ACTION ITEM - Only one stretch of the listing below is wanted. Give it again exactly, from the line with "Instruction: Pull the" through the line with "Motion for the".

DATASET EXTRACT -
++++++++++++++++++++

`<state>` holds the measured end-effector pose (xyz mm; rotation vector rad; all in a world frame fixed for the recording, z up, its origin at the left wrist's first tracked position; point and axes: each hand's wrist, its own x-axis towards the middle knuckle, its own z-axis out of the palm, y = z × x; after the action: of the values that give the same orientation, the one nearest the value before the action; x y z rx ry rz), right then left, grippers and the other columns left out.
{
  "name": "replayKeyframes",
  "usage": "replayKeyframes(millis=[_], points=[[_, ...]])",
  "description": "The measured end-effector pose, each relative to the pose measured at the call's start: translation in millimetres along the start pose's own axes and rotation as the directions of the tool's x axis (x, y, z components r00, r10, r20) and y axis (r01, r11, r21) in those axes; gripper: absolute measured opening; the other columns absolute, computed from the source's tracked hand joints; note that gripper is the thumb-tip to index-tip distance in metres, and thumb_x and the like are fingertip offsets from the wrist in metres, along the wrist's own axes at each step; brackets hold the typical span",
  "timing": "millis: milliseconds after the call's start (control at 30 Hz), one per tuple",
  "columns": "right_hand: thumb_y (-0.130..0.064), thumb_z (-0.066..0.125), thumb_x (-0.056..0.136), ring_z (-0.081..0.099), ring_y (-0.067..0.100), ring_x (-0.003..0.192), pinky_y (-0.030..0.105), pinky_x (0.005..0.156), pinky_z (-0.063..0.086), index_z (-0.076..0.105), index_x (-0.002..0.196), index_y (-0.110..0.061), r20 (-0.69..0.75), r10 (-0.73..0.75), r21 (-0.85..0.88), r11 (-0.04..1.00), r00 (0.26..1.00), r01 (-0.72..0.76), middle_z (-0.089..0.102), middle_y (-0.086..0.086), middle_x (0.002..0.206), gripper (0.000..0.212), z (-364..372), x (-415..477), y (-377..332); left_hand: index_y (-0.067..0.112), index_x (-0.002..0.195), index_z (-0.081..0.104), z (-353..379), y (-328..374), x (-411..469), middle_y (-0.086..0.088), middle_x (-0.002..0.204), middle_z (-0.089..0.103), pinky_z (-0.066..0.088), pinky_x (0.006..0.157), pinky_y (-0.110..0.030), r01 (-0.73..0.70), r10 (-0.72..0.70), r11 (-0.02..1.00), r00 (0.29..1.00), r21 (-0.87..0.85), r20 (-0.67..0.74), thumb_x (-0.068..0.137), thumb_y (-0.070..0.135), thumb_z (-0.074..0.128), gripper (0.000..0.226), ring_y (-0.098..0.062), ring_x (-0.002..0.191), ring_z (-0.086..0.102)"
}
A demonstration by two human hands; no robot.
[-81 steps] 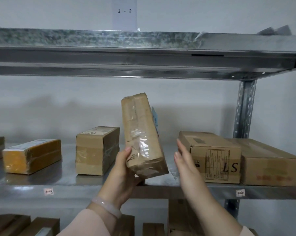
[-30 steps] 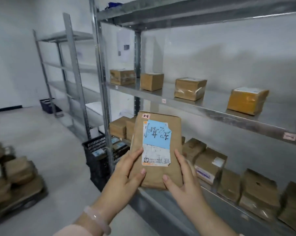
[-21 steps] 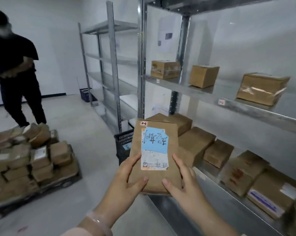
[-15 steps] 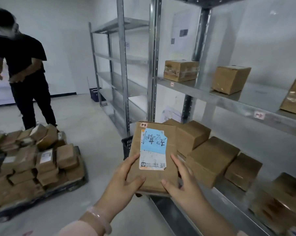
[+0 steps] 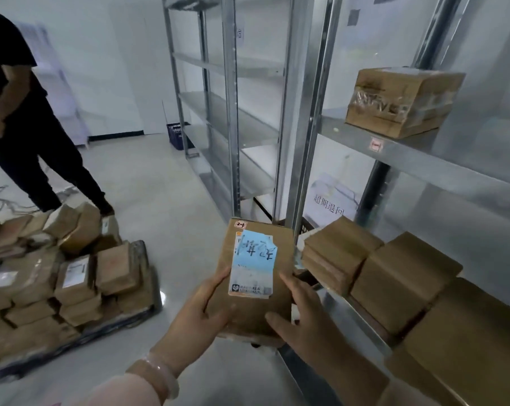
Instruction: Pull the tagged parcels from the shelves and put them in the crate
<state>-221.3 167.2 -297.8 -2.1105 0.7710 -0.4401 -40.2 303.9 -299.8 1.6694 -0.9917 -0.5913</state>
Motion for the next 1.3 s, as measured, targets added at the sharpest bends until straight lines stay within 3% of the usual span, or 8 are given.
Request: replayKeyframes(millis=[100, 233, 367, 533, 633, 933, 1133, 1300], points=[[-0.052, 0.061, 0.086, 0.024, -0.003, 0.128, 0.024, 0.108, 0.036, 0.017, 0.144, -0.050, 0.012, 0.077, 0.006, 0.997, 0.997, -0.078, 0.018, -0.019, 0.151, 0.072, 15.2, 49.6, 10.2, 0.048, 0.132, 0.047, -11.2, -33.9, 54.6, 0.012, 0.132, 0.053, 0.047, 0.103, -0.041, 0.030, -0.030, 1.000, 0.999, -0.006, 0.042, 0.086, 0.008, 0.069, 0.065, -0.010, 0.122, 0.052], [-0.053, 0.060, 0.087, 0.025, -0.005, 0.122, 0.011, 0.101, 0.024, 0.015, 0.146, -0.048, 0.021, 0.206, 0.022, 0.978, 0.978, -0.207, 0.016, -0.025, 0.141, 0.074, 37.5, 121.5, 15.1, 0.062, 0.119, 0.045, -34.9, -76.3, 136.8, 0.006, 0.131, 0.044, 0.049, 0.101, -0.040, 0.090, -0.089, 0.996, 0.990, -0.005, 0.110, 0.086, 0.013, 0.069, 0.064, -0.016, 0.122, 0.048], [-0.052, 0.062, 0.087, 0.025, -0.006, 0.121, 0.014, 0.100, 0.025, 0.019, 0.146, -0.049, 0.019, 0.318, 0.095, 0.943, 0.948, -0.319, 0.019, -0.028, 0.136, 0.073, 63.6, 186.8, 11.1, 0.067, 0.117, 0.042, -70.6, -114.4, 212.4, 0.010, 0.131, 0.040, 0.051, 0.098, -0.035, 0.119, -0.126, 0.992, 0.969, 0.044, 0.214, 0.085, 0.024, 0.070, 0.060, -0.013, 0.119, 0.048], [-0.047, 0.064, 0.087, 0.019, -0.005, 0.135, 0.018, 0.110, 0.021, 0.025, 0.147, -0.043, -0.013, 0.406, 0.151, 0.904, 0.914, -0.400, 0.019, -0.025, 0.147, 0.072, 87.8, 248.8, 20.7, 0.044, 0.135, 0.045, -87.0, -147.5, 300.0, 0.002, 0.134, 0.046, 0.049, 0.100, -0.038, 0.167, -0.191, 0.981, 0.919, 0.100, 0.344, 0.086, 0.019, 0.071, 0.060, -0.017, 0.120, 0.051], [-0.050, 0.064, 0.086, 0.016, 0.000, 0.140, 0.029, 0.116, 0.022, 0.024, 0.147, -0.045, -0.025, 0.472, 0.126, 0.876, 0.881, -0.466, 0.015, -0.023, 0.153, 0.073, 97.0, 275.6, 41.7, 0.039, 0.135, 0.045, -73.6, -166.4, 341.2, 0.002, 0.131, 0.047, 0.048, 0.100, -0.033, 0.178, -0.213, 0.976, 0.903, 0.128, 0.374, 0.086, 0.013, 0.070, 0.061, -0.014, 0.117, 0.051], [-0.049, 0.061, 0.088, 0.015, 0.000, 0.139, 0.026, 0.115, 0.021, 0.023, 0.148, -0.040, 0.000, 0.564, 0.111, 0.821, 0.826, -0.561, 0.015, -0.017, 0.156, 0.071, 104.4, 373.7, 123.5, 0.047, 0.130, 0.045, -17.2, -253.3, 453.6, 0.000, 0.135, 0.040, 0.039, 0.109, -0.042, 0.239, -0.339, 0.937, 0.801, 0.255, 0.494, 0.085, 0.017, 0.070, 0.060, -0.020, 0.126, 0.042], [-0.049, 0.057, 0.090, 0.012, 0.001, 0.141, 0.027, 0.115, 0.019, 0.019, 0.146, -0.047, -0.040, 0.680, 0.166, 0.727, 0.732, -0.667, 0.013, -0.021, 0.155, 0.067, 116.4, 419.6, 172.5, 0.054, 0.128, 0.041, 24.0, -315.8, 526.4, 0.003, 0.139, 0.033, 0.038, 0.110, -0.038, 0.246, -0.399, 0.912, 0.713, 0.327, 0.576, 0.085, 0.021, 0.070, 0.062, -0.018, 0.128, 0.037], [-0.052, 0.054, 0.091, 0.008, -0.003, 0.141, 0.023, 0.113, 0.014, 0.019, 0.146, -0.049, -0.079, 0.763, 0.183, 0.643, 0.641, -0.744, 0.012, -0.023, 0.155, 0.065, 133.3, 445.5, 220.3, 0.056, 0.135, 0.037, 65.8, -375.1, 576.1, 0.003, 0.150, 0.024, 0.025, 0.104, -0.019, 0.165, -0.430, 0.887, 0.640, 0.432, 0.637, 0.085, 0.028, 0.069, 0.066, -0.012, 0.132, 0.029]])
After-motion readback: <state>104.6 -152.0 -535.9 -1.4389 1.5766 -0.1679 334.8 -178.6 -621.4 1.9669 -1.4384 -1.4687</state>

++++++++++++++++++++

ANSWER BOX -
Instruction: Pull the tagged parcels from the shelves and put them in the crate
<state>-221.3 167.2 -297.8 -2.1105 0.7710 -0.4401 -40.2 303.9 -299.8 1.6694 -0.9917 -0.5913</state>
Motion for the next 1.3 s, as measured, targets added at the sharpest bends until straight lines stay within 3% of the usual span, or 8 are given.

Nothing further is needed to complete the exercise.